Brown, tenors Ben Heppner and Dongwon Shin, 1970s rock icon Rod Stewart, stage and screen star John Lithgow, and (as host) former television news anchor Tom Brokaw joined the Philadelphia Orchestra and Philadelphia Singers Chorale for a program of operatic, orchestral, Broadway and rock favorites.
Happily, Voigt was present for last night's second annual Opera News Awards dinner, at which she was one of the five honorees. (The others were Heppner, bass Ren_ Pape, longtime Metropolitan Opera music director James Levine, and retired soprano/current stage director Renata Scotto.) A spokesperson for Voigt told PlaybillArts that she felt able to attend because of the less strenuous nature of the event — she herself did not have to sing, and the travel involved was only a brief taxi trip. (The only featured guest who was unable to appear was Marilyn Horne, who has been battling health problems for about a year; baritone Thomas Hampson, the event's co-host, filled in for Horne in presenting Levine's award.)
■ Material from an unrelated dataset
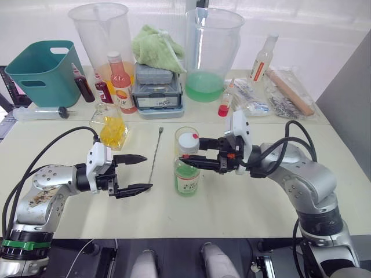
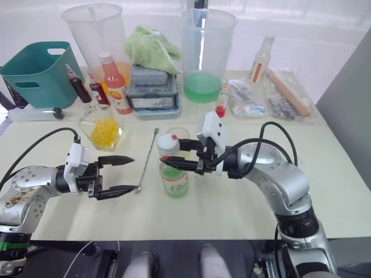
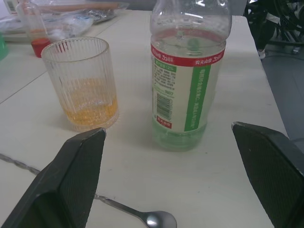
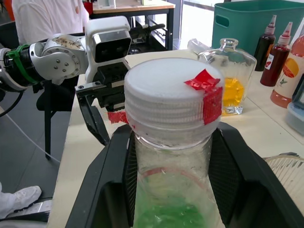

Voigt is scheduled to be the featured soloist for this week's Boston Symphony subscription concerts under Levine: At three performances February 1-3 (plus an open rehearsal on January 31), she is to sing Beethoven's concert aria Ah! perfido and Schoenberg's monodrama Erwartung, on a program which also includes Beethoven's Coriolan Overture and Symphony No. 8.
Her spokesperson said yesterday afternoon that "these concerts in Boston are very important to her" and that she fully expects to be there for all rehearsals and performances.